Cornelius Petersen pursued his education in the schools of Germany, and coming to America with his parents, continued his studies in the Center township district school until sixteen years of age, when he left school and assisted his father with the work on the farm until 1873. On March 18, of that year, he was united in marriage to Annie Hanson, the ceremony taking place on the home place. Miss Hanson was born in Germany, November 17, 1851, and was the daughter of Hans P. Hanson and Mary Ohrans, both natives of Germany. Her parents were married in the home country and came to America in 1866, in the steamship "The Sanctonia," arriving in New York after a voyage of two weeks. They came to Lyons, where they lived for one year, and then located in Center Grove township. The father accumulated land until he had about three hundred acres. He died in 1890, his wife having preceded him, her death occurring in 1881. Mrs. Petersen was the youngest of five children, namely: Sabina, wife of Bohne Paulsen, who died, and she married Nicholas Holtz, who resides in Jones county, near Onslow. She has three children by her first union and three by her second union; Peter married Mary Petersen, who died in 1888. He then married Lena Bolt, and they reside in Washington township. He has four children by his first union; August married Miss Catherine Nissen, resides in Verdi, Minnesota, with his wife and six children; Henry married Mattie Breiholts, who died in 1884. He then married Maggie Boock, and resides in Center Grove, Iowa. He has nine children by his first wife and two by his second wife; Annie, wife of our subject.

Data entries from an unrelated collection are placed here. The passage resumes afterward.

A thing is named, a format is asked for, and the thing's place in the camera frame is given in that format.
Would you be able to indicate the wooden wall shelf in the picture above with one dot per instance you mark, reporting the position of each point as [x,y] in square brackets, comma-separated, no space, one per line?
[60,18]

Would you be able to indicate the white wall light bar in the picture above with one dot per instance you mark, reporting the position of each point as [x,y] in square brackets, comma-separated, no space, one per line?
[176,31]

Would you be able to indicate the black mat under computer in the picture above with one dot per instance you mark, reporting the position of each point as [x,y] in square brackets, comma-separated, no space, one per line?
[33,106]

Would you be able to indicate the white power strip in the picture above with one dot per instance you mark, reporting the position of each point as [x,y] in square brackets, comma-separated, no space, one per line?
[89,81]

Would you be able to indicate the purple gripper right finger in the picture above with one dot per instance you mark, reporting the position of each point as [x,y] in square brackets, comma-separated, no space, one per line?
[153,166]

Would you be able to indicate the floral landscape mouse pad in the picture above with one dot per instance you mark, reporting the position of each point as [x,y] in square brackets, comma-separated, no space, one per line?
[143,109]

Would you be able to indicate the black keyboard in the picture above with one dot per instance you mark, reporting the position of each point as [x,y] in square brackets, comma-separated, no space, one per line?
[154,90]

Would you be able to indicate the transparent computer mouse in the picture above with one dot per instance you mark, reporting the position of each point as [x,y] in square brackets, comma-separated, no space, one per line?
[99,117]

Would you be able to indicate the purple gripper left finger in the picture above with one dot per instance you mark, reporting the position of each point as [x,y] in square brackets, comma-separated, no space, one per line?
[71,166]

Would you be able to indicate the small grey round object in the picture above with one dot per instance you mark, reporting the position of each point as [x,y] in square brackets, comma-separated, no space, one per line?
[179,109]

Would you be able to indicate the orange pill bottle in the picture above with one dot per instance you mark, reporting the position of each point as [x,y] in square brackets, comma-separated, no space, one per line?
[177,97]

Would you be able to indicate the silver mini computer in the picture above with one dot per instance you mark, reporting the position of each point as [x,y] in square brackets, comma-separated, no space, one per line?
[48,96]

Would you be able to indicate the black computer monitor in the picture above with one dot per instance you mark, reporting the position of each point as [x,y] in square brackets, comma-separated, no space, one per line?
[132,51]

Unto Mr. and Mrs. Petersen have been born eight children: Henry, born September 15, 1874, resides with his father and assists in the management of the farm; John, born March 10, 1876, married Miss Minnie Zesmar and resides on a farm in Washington township; Mark, born March 15, 1878; Adolph, born April 11, 1880; Eddie, born June 20, 1882; August, born July 20, 1886; Amanda, born November 4, 1890; Malinda, born June 31, 1893.

After his marriage Mr. Petersen rented his father's farm, upon which he remained for two years. In 1875 he purchased ninety acres of land in section ten, Washington township, Clinton county, Iowa. Later he bought one hundred and sixty acres adjoining this, and subsequently purchased another tract of land, until he now owns for hundred and ninety acres of the best improved farming property in Iowa. His life has been spent in the cultivation of his land, and a comfortable home, well-filled barns and sheds and a good income are his reward for years of industry and perseverance. He is a liberal, kind-hearted man, who takes an active interest in public affairs and everything that tends toward the advancement and development of the community in which he lives. He is a stanch Democrat, and has been elected road supervisor and school director, but prefers to hold no office. He is also a member of the Lutheran church of Charlotte, and through his fidelity and industry he has won the respect and confidence of those with whom he has been associated.